SINGAPORE – The safety of Singapore’s 80-member contingent for the Tokyo Olympics is paramount and additional Covid-19 measures, above those implemented by organisers, are in place for the country’s athletes and officials, the Republic’s chef de mission Benedict Tan said on Tuesday (July 6).
The former national sailor, who is also Changi General Hospital’s chief of sport and exercise medicine, noted: “The preparations have been very thorough.
“These Olympic Games are an unprecedented one, and we have prepared and put into place measures to ensure the health and safety of our contingent. These are over and above what is in the Tokyo 2020 playbook.”
As of Tuesday, all 23 national athletes competing in 12 sports have been fully vaccinated ahead of the July 23-Aug 8 Games.
There will also be staggered arrivals and departures, with athletes arriving five days before their competitions commence, and leaving within 48 hours after their competitions end.
Minister for Culture, Community and Youth Edwin Tong had said in a parliamentary written reply on Monday that all members of the contingent will receive a travel kit containing surgical-grade respirators and masks, a protective face shield and disinfectants.
They will also be provided with an anti-microbial surface spray to pre-treat their attire and equipment with an anti-virus and anti-bacterial coating that can last for three to six months.
While in the Japanese capital, the contingent will function in a “bubble within a bubble” to minimise their exposure to risks.
Such an arrangement was introduced to discourage athletes from inter-mingling across sports. Whenever possible, their living arrangement will see them grouped according to their respective sports.
Chief medical officer Dr Teoh Chin Sim said: “We have our athletes coming from all over the world and everybody’s coming together and moving around. The configurations of the room may be one or two to a room and they are living in an apartment with a few rooms.
“As far as possible, we want to keep the teams (of the same sport) together because we want them to move around like a family.

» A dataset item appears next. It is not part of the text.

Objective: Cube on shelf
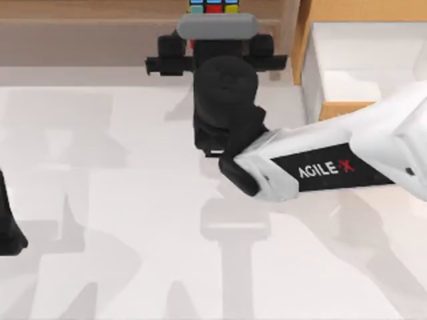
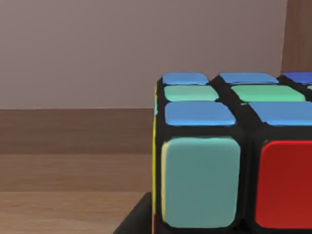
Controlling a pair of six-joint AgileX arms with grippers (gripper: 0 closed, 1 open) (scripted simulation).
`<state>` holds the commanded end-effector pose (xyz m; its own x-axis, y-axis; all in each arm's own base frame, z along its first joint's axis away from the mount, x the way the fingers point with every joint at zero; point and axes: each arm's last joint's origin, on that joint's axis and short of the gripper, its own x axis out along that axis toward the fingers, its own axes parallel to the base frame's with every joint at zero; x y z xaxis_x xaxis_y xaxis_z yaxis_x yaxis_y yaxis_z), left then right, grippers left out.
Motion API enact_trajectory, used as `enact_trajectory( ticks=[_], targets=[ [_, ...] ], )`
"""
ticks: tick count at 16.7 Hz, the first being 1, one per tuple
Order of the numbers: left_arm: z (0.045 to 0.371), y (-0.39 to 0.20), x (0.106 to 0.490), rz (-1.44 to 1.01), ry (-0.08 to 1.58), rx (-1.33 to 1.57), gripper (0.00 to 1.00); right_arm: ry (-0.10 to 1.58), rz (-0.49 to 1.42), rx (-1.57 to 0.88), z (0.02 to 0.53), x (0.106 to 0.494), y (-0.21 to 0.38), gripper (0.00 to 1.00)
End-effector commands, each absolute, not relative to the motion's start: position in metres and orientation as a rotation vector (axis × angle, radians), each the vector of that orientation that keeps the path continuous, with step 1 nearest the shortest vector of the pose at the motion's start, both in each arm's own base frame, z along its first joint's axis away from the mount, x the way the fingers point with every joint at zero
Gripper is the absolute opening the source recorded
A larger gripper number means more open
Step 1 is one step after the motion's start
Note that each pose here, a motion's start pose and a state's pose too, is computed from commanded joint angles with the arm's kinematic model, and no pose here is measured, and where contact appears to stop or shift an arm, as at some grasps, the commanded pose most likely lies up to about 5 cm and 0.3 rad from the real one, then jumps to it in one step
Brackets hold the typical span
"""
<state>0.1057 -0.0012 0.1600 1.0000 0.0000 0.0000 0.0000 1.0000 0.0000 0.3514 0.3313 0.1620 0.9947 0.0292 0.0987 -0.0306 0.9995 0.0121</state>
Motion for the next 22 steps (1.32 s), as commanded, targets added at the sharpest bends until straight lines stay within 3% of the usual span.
enact_trajectory(
  ticks=[6,9,14,19,22],
  targets=[
    [0.160,-0.001,0.106,0.000,0.000,0.000,1.00,-0.092,0.166,0.115,0.166,0.339,0.388,0.00],
    [0.160,-0.001,0.106,0.000,0.000,0.000,1.00,-0.116,0.148,0.127,0.178,0.371,0.383,0.00],
    [0.160,-0.001,0.106,0.000,0.000,0.000,1.00,-0.113,0.012,0.024,0.174,0.446,0.327,0.00],
    [0.160,-0.001,0.106,0.000,0.000,0.000,1.00,-0.101,-0.001,0.001,0.168,0.453,0.321,0.00],
    [0.160,-0.001,0.106,0.000,0.000,0.000,1.00,-0.101,-0.001,0.001,0.168,0.453,0.321,0.23]
  ],
)
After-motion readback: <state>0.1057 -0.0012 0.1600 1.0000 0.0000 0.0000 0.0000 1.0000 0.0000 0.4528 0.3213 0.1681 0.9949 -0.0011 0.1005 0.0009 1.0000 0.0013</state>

As far as the rooming is possible, we will put them together so that if there is anything untoward that happens, it’s (limited) to that family and not affect the entire contingent.”

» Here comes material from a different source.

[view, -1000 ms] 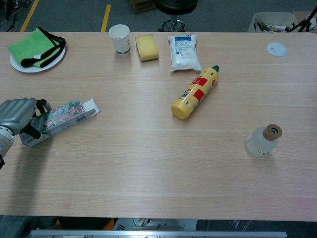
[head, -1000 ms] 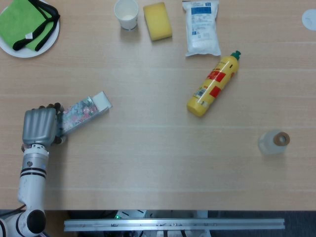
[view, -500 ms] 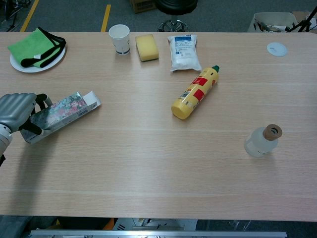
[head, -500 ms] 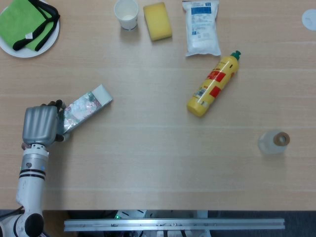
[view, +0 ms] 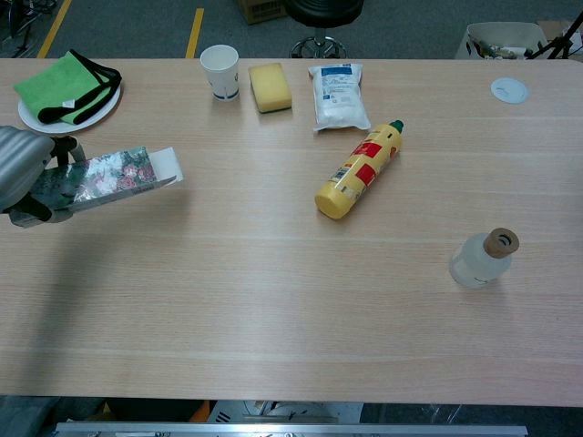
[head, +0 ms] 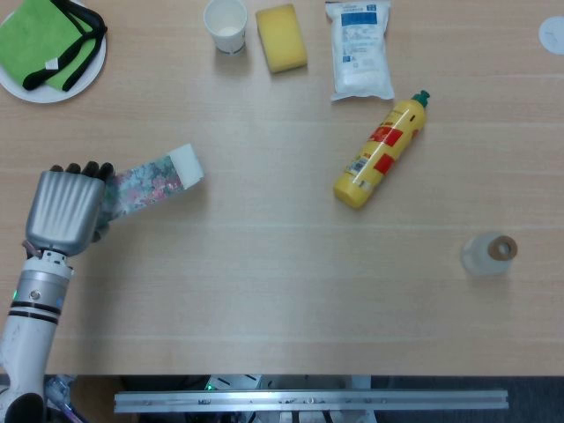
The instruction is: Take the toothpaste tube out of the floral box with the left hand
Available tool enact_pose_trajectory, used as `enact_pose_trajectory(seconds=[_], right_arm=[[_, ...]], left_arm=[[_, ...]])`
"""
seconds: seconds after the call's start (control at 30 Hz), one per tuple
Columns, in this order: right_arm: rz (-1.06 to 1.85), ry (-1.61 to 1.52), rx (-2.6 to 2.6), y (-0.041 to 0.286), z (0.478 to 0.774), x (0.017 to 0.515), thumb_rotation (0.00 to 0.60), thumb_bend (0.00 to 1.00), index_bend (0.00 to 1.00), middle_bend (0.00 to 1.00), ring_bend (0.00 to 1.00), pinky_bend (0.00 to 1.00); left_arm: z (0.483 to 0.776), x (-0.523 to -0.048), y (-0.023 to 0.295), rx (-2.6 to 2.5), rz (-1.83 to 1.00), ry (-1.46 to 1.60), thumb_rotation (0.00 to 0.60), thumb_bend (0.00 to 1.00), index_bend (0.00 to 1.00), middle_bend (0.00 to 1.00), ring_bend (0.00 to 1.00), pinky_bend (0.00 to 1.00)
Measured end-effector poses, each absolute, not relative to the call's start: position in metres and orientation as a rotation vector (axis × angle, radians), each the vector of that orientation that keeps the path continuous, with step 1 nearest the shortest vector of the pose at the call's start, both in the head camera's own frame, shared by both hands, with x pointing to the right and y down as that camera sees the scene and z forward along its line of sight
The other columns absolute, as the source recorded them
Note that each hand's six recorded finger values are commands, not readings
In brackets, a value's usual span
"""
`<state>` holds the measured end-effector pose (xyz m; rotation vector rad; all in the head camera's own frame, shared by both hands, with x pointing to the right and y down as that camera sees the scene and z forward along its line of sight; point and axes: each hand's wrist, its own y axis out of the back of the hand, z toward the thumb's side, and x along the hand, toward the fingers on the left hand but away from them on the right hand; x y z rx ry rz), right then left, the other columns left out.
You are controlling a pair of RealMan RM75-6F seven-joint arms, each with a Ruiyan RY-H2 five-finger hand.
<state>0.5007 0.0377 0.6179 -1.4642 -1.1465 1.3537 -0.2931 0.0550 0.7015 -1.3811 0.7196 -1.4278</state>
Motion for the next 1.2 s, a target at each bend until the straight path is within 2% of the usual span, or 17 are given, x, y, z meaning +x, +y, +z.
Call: enact_pose_trajectory(seconds=[0.27, 0.47, 0.87, 1.2], right_arm=[[1.353, -1.147, -1.465, 0.037, 0.618, 0.5, 0.6, 0.21, 0.23, 0.23, 0.14, 0.17], [1.352, -1.146, -1.465, 0.038, 0.618, 0.499, 0.6, 0.2, 0.23, 0.23, 0.14, 0.17], [1.358, -1.155, -1.473, 0.039, 0.622, 0.501, 0.6, 0.2, 0.23, 0.23, 0.14, 0.17], [1.367, -1.163, -1.477, 0.041, 0.624, 0.504, 0.6, 0.21, 0.23, 0.23, 0.14, 0.17]], left_arm=[[0.669, -0.295, 0.038, -1.245, -1.364, 0.596, 0.6, 0.14, 0.64, 0.64, 0.6, 0.67], [0.656, -0.291, 0.03, -1.138, -1.294, 0.421, 0.6, 0.14, 0.66, 0.66, 0.61, 0.67], [0.651, -0.278, 0.024, -0.886, -1.171, 0.182, 0.6, 0.14, 0.69, 0.68, 0.62, 0.68], [0.652, -0.276, 0.02, -0.768, -1.115, 0.117, 0.6, 0.14, 0.69, 0.69, 0.63, 0.68]])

Dr Teoh will be leading the nine-member medical team comprising physiotherapists from the Singapore Sport Institute (SSI), public healthcare institutions and the private sector, as well as sport scientists and psychologists from SSI.
They will be stationed at the Games Village to provide medical treatment and other support.

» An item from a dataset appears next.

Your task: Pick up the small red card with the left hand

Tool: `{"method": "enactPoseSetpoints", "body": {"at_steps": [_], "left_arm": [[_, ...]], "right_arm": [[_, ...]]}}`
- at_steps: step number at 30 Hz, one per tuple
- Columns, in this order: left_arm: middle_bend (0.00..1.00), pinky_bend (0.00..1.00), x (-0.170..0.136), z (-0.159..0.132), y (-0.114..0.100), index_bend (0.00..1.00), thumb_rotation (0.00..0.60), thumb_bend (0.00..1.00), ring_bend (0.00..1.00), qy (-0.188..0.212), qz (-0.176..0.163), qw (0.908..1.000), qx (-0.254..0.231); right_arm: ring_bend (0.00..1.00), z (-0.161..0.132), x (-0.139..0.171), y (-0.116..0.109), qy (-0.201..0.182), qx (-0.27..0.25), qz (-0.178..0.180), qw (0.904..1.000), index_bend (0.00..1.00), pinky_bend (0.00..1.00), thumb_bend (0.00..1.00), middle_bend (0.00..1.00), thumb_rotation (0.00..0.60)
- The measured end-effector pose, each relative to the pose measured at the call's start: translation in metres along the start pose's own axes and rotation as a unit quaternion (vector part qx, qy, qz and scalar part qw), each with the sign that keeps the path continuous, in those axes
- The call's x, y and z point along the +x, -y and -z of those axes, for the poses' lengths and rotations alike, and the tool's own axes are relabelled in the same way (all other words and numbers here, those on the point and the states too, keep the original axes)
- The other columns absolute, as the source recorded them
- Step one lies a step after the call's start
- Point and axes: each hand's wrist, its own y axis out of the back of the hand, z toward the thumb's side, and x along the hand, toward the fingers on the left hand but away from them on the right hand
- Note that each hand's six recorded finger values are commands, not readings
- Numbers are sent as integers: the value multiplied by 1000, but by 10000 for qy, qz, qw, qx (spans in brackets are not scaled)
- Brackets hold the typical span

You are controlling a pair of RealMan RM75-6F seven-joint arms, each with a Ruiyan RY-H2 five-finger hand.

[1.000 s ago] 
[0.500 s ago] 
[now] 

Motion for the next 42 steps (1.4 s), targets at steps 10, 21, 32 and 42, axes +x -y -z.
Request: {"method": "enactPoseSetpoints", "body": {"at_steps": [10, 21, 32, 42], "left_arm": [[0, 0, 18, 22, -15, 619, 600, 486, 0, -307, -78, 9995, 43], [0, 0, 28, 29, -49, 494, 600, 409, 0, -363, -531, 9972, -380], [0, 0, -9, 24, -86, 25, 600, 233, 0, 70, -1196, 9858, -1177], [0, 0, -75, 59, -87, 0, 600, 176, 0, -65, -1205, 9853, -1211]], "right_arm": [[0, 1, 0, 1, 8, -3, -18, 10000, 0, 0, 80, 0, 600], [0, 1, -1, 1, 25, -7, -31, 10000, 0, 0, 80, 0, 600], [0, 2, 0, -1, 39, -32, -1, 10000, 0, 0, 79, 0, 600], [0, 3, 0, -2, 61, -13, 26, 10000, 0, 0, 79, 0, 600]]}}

An operations centre has also been set up in Singapore so officials can closely monitor developments at the Games.
Organisers have also introduced measures such as daily antigen rapid tests, the maintaining safe distancing of 2m, as well as the use of health reporting and contact-tracing apps.
Dr Tan, who competed at the 1996 Atlanta Games, emphasised the need to adhere to these measures, saying: “It’s not just the rules and regulations, it’s also the compliance and discipline to following them and you can count on our athletes to be very disciplined in following the rules.”